Pressmud, also known as filter cake or press cake, is a residual byproduct in the sugar industry. It is produced during the sugar extraction process from sugarcane. The sugarcane is crushed to extract juice, and pressmud is the solid residue left behind after squeezing out the juice. Other by-products are: Bagasse, molasses



It has the potential use in generating compressed biogas (CBG) through anaerobic digestion and subsequent purification. With the potential to generate 460,000 tonnes of CBG valued at Rs 2,484 crore, pressmud offers advantages like a simplified supply chain, concentrated sourcing, and cost-effectiveness.

However, challenges include rising pressmud prices, competition for alternative uses, and storage issues. To fully exploit this resource, interventions such as streamlined bioenergy policies, price control mechanisms, and research on storage technologies are essential.


Environmental Cost of the Isreal-Palestine War


Source: TH


Context: The article highlights the environmental impact of Israel’s military actions in Gaza. The use of heavy bombs, white phosphorus, and herbicides has led to widespread environmental damage, affecting soil, water, and air quality.

Tool Purpose/Effect
2,000-pound bombs Causing large-scale destruction, creating craters, and resulting in environmental contamination
White phosphorus Illegal use in densely populated areas, causing severe burns and environmental pollution
Mk-84 bombs filled with Tritonal Release of harmful substances (aluminium and trinitrotoluene) affecting soil, water, and air
Tritonal is a mix of one part Aluminium and three parts trinitrotoluene or TNT. It is a dangerous explosive, especially when exposed to heat.

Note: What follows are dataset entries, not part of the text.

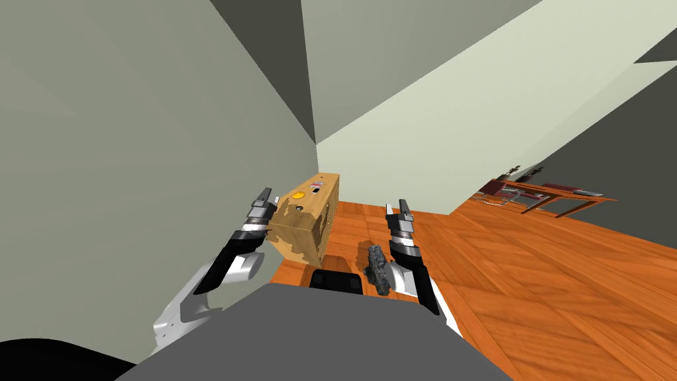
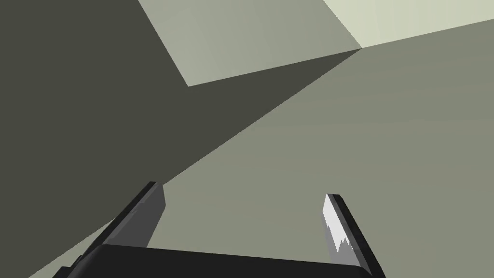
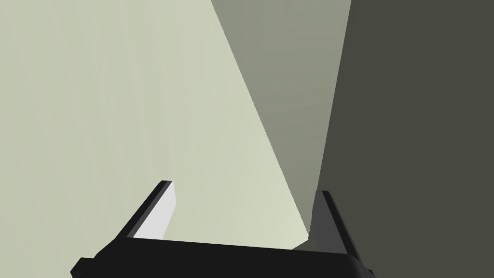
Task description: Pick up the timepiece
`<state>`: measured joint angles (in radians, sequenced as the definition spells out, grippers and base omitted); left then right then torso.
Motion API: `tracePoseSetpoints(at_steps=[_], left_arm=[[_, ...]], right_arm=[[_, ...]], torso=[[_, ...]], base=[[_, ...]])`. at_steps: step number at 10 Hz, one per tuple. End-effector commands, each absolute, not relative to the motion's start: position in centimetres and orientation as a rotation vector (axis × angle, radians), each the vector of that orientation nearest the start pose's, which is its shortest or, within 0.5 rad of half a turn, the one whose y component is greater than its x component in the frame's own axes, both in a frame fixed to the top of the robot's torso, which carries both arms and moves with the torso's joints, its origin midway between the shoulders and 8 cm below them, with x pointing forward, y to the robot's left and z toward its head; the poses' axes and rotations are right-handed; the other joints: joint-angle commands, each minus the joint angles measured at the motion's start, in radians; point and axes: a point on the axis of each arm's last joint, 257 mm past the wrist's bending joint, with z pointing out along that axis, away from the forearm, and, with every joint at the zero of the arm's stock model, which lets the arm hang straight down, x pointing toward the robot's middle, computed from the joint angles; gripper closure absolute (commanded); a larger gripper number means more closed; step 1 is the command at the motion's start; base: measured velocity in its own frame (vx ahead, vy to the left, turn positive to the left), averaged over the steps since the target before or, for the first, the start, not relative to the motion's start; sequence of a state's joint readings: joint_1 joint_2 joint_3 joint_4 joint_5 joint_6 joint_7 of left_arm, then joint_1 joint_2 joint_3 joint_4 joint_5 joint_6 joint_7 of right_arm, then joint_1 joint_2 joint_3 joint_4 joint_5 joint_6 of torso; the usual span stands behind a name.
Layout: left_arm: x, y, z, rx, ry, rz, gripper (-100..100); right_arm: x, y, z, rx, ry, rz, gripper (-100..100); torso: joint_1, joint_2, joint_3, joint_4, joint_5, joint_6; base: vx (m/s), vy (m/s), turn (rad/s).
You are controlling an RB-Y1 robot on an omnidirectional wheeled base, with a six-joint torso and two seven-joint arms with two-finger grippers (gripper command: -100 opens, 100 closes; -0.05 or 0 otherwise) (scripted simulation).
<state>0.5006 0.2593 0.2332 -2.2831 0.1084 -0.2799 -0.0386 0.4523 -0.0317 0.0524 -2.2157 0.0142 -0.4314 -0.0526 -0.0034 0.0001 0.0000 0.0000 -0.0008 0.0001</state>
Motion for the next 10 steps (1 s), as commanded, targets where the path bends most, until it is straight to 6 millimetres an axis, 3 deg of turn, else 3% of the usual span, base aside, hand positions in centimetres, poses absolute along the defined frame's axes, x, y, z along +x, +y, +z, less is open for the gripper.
tracePoseSetpoints(at_steps=[1, 10], left_arm=[[36.7, 36.5, 0.3, -0.680, 0.890, -1.026, -100], [38.7, 44.0, -2.2, -0.884, 0.993, -0.911, -100]], right_arm=[[37.4, -25.5, -0.3, 0.727, 0.700, 1.388, 0], [37.4, -25.5, -0.3, 0.727, 0.700, 1.388, 0]], torso=[[0.000, 0.000, 0.000, 0.000, 0.000, 0.000], [0.001, -0.001, -0.001, 0.000, 0.000, 0.000]], base=[[-0.006, -0.047, -0.011], [0.007, -0.048, -0.025]])
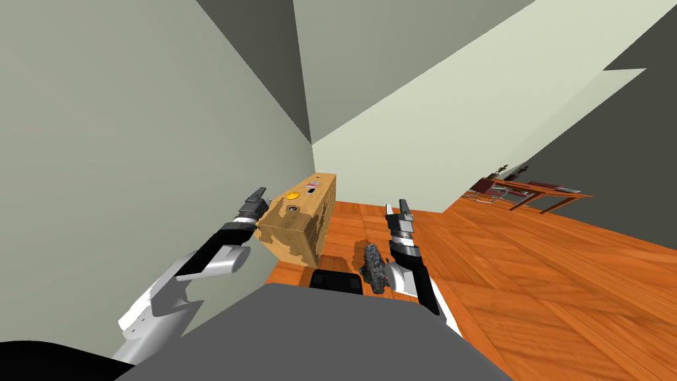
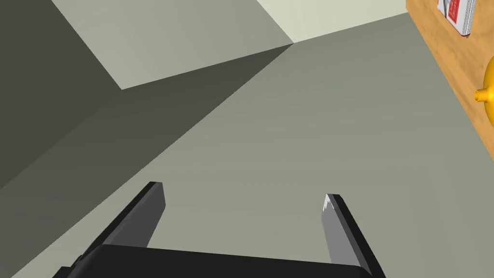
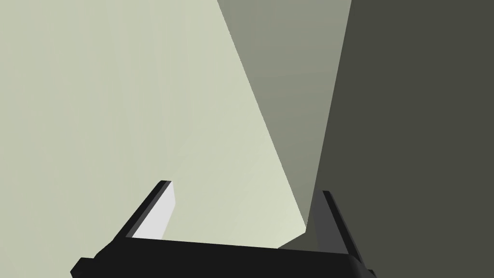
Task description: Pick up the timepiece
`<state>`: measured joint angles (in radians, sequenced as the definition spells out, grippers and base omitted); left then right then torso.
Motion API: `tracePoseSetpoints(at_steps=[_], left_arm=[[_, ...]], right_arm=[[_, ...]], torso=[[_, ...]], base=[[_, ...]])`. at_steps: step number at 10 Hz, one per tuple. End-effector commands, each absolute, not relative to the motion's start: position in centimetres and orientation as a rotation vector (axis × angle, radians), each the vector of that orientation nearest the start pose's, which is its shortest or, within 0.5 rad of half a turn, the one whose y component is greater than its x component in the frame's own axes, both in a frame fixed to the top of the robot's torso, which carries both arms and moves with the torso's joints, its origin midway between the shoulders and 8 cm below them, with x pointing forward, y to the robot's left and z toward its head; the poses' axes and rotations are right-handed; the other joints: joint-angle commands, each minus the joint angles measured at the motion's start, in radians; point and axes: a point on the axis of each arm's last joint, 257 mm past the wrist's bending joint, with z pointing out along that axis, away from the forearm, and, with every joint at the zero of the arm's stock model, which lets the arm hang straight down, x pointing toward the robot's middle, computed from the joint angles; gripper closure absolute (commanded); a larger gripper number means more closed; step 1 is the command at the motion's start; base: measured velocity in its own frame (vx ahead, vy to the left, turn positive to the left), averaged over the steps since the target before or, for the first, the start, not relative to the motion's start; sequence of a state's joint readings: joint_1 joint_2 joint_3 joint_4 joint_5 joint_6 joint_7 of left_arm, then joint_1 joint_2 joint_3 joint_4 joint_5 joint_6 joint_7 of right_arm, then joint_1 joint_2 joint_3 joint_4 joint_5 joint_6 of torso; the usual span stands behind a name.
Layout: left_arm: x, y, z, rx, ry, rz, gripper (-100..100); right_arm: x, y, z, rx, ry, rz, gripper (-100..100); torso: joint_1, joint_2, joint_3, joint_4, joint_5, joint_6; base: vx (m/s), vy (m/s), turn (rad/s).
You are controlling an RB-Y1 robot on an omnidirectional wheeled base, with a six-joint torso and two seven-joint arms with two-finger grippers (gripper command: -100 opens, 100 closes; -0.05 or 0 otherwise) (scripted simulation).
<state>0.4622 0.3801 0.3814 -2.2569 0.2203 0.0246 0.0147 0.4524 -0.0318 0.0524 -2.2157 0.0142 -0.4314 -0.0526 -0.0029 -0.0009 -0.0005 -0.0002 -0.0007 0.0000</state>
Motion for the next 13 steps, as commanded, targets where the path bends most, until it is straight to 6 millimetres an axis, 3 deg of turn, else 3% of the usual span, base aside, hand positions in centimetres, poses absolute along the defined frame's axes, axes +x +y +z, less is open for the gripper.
tracePoseSetpoints(at_steps=[1, 2, 7, 13], left_arm=[[38.9, 44.3, -3.0, -0.914, 1.011, -0.896, -100], [39.1, 45.6, -2.9, -0.940, 1.015, -0.886, -100], [39.4, 47.5, -4.7, -1.033, 1.056, -0.843, -100], [39.8, 51.4, -6.8, -1.197, 1.100, -0.791, -100]], right_arm=[[37.4, -25.5, -0.3, 0.727, 0.700, 1.388, 0], [37.4, -25.5, -0.3, 0.727, 0.700, 1.388, 0], [37.4, -25.5, -0.3, 0.727, 0.700, 1.388, 0], [37.4, -25.5, -0.3, 0.727, 0.700, 1.388, 0]], torso=[[0.000, 0.000, 0.000, 0.000, 0.000, 0.000], [0.000, 0.000, 0.000, 0.000, 0.000, 0.000], [0.001, 0.000, 0.000, 0.000, 0.000, 0.000], [0.002, 0.000, 0.000, 0.000, 0.001, 0.000]], base=[[0.008, -0.038, -0.021], [0.011, -0.042, -0.037], [0.015, -0.028, -0.017], [0.022, -0.025, -0.033]])
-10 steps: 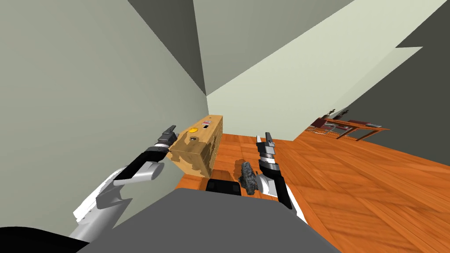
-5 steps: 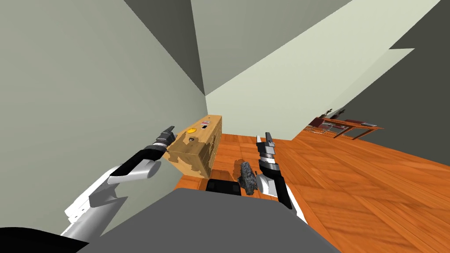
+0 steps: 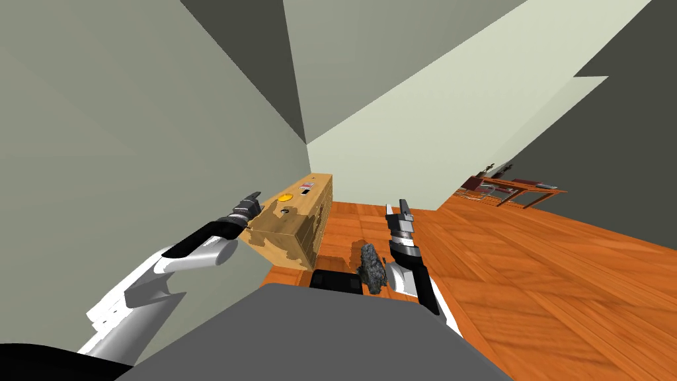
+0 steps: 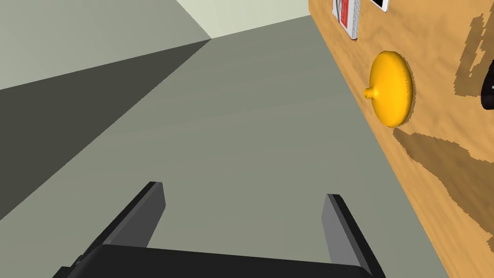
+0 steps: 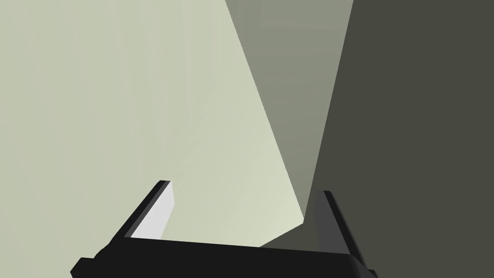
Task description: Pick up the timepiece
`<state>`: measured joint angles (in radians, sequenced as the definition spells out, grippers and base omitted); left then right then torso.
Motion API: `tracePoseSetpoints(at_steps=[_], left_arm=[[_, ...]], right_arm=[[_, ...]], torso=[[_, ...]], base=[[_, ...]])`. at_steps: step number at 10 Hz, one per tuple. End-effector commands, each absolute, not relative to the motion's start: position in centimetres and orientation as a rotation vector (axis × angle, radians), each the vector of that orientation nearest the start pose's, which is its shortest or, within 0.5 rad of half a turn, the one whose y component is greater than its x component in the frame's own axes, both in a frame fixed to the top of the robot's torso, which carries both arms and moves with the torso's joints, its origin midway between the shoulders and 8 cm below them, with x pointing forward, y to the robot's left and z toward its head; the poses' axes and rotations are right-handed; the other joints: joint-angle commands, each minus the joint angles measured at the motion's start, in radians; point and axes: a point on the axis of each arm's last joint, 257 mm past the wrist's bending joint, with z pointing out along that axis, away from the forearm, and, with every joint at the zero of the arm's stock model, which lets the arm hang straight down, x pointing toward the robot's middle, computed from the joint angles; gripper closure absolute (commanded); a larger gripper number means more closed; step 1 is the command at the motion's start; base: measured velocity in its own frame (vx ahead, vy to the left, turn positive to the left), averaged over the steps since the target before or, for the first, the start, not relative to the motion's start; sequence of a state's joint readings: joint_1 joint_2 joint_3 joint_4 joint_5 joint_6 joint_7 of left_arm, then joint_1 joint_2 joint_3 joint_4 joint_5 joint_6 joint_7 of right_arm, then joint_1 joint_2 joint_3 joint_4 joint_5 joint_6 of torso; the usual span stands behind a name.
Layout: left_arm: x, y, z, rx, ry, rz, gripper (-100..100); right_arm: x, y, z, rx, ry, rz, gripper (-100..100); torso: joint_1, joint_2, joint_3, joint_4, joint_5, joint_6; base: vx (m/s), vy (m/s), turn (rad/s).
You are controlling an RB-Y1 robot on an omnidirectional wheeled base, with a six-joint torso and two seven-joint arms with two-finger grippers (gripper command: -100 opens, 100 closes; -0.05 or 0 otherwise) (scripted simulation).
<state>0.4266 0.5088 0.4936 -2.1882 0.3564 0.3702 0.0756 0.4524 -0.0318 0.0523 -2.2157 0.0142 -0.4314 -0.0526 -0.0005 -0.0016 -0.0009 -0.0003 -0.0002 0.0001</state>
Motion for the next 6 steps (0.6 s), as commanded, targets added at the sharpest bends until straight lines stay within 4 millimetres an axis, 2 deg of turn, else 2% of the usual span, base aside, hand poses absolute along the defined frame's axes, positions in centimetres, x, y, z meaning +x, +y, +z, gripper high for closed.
tracePoseSetpoints(at_steps=[1, 5, 6], left_arm=[[39.7, 51.6, -7.5, -1.219, 1.112, -0.777, -100], [39.6, 52.9, -9.1, -1.307, 1.139, -0.744, -100], [39.6, 53.8, -9.6, -1.353, 1.145, -0.739, -100]], right_arm=[[37.4, -25.5, -0.3, 0.727, 0.700, 1.388, 0], [37.4, -25.5, -0.3, 0.727, 0.700, 1.388, 0], [37.4, -25.5, -0.3, 0.727, 0.700, 1.388, 0]], torso=[[0.000, 0.000, 0.000, 0.000, 0.000, 0.000], [-0.001, -0.001, 0.000, 0.000, 0.000, 0.000], [0.000, 0.000, 0.000, 0.000, 0.000, 0.000]], base=[[0.028, -0.017, -0.036], [0.026, -0.017, -0.021], [0.035, -0.023, -0.063]])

Transport of Tritonal by aircraft or railways is forbidden due to its explosive characteristics.
Herbicides Destroying crops and arable land in an attempt to create a ‘buffer zone’ between Gaza and Israel
Destruction of infrastructure Disruption of water supply, targeting Water, Sanitation, and Hygiene (WASH) facilities
Reforestation with non-indigenous species Altering the landscape, affecting biodiversity, and diminishing cultural ties with olive trees

Pampore (Saffron Production in India)



Source: BBC

 Context: Pampore, known as the centre of the country’s saffron (referred to as “red gold”) cultivation has seen a decline in productivity.

About Saffron:

Saffron is a spice derived from the flower of Crocus sativus, commonly known as the “saffron crocus”. The vivid crimson stigma and styles, called threads, are collected and dried for use mainly as a seasoning and colouring agent in food

The main issues impacting saffron production in Pampore are:

  1. Climate change
  2. Erratic rainfall patterns
  3. Higher temperatures
  4. Expansion of urban areas onto saffron fields
  5. Insufficient investment in irrigation and farmer training, contribute to the challenges faced by saffron cultivation

Iran, India, Spain and Greece are the major saffron-producing countries with Iran occupying the maximum area and contributing about 88% of the world’s saffron production. Though, India occupies the 2nd largest area but produces approximately 7 per cent of the total world production.